## ACTION ITEM
Look through the listing below for lines containing the word "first". State only their number.
►
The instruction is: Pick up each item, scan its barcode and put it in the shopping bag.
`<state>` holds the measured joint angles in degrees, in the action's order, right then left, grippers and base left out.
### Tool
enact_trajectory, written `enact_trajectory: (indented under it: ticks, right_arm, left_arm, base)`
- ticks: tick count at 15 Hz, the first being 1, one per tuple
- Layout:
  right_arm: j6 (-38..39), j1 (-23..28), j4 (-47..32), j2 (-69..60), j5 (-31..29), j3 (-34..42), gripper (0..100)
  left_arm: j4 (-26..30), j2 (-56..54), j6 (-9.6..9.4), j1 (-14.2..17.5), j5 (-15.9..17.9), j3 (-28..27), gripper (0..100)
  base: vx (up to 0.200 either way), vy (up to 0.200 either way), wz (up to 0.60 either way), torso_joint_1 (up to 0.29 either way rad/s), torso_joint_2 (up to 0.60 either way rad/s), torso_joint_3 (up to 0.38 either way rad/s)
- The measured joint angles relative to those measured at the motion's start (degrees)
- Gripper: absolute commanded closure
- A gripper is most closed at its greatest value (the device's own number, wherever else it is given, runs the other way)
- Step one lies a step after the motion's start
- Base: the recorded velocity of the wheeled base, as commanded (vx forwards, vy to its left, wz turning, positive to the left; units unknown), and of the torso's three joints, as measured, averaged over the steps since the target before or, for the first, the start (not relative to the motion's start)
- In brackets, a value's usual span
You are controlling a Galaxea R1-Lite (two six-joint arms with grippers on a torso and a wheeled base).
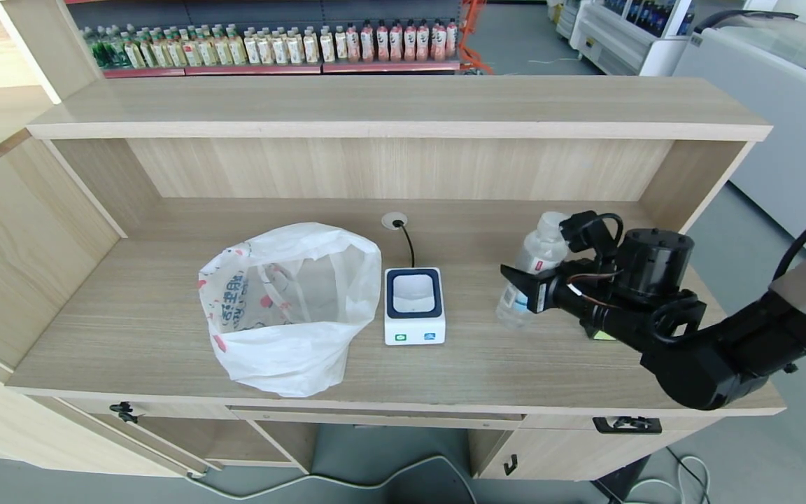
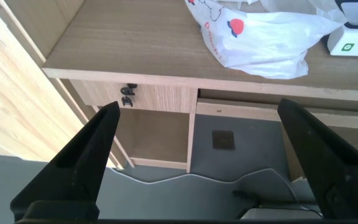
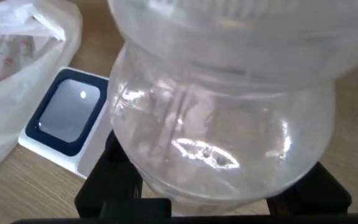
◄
## EXERCISE OUTPUT
2